Just to be sure that everyone knows what they think about affordable and reliable energy, this Administration has sought to institutionalize the thematics of the ESG movement and made sure that its appointees to the Securities and Exchange Commission, Treasury, and other financial regulators are committed advocates of the notion that climate change might pose some special kind of business or financial risk.

As intended by its advocates, this creation of ideological tests for investing has spooked investors, complicating the ability of energy projects to access capital.
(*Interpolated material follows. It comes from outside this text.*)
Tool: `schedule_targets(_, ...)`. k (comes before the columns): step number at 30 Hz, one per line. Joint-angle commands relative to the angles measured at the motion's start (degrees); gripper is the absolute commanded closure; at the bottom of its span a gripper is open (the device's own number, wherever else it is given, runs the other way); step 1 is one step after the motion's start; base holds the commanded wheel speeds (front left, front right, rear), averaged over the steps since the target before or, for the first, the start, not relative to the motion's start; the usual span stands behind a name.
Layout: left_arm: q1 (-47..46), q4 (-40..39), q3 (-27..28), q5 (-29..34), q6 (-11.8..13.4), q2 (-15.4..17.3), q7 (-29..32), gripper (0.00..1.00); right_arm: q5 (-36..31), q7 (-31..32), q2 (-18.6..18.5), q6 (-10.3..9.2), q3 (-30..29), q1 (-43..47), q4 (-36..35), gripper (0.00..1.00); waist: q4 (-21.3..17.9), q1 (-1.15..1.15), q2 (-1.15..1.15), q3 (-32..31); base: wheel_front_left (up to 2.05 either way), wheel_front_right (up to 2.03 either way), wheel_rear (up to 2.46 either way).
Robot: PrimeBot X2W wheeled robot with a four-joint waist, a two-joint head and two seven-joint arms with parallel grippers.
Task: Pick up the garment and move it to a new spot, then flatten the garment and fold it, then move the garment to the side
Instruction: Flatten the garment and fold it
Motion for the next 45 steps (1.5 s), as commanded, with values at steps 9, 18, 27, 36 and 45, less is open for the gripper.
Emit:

It has not helped that financial companies like BlackRock, which will make money off whatever the federal government does to increase the price of energy and which has already said it will not invest in oil and natural gas projects because of government policies, have installed their allies on the boards of energy companies (like Exxon).25 That has also made energy companies less likely to invest in oil and natural gas energetically and without hesitation.

The fundamental thesis that the world will soon transition away from coal, oil, and natural gas is wrong. Traditional fuels are and will be essential to our way of life and standard of living for decades to come.

Government needs to avoid creating an environment in which people and companies hesitate to invest in finding and producing affordable and reliable energy.

Conclusion

The cancellation of the Keystone pipeline, the de facto lease suspension, the weaponization of financial regulators, the proposed taxes on energy and the tax credits given to unreliable energy sources, and even this very hearing are all part of the same effort. They all purposefully seek to create an environment in which it is difficult to invest in oil and natural gas.

Wide swaths of the elected government and administrative state have decided that investments in oil and gas must be minimized and eventually eradicated. There must be steady downward pressure on oil and gas investments. Even as recently as two weeks ago – at the height of the Administration scrounging around for liquified natural gas they could send to the EU – the Federal Energy Regulatory Commission issued two policy statements making it clear that the hurdles to permit LNG terminals and their feeder pipelines would be getting higher, not lower.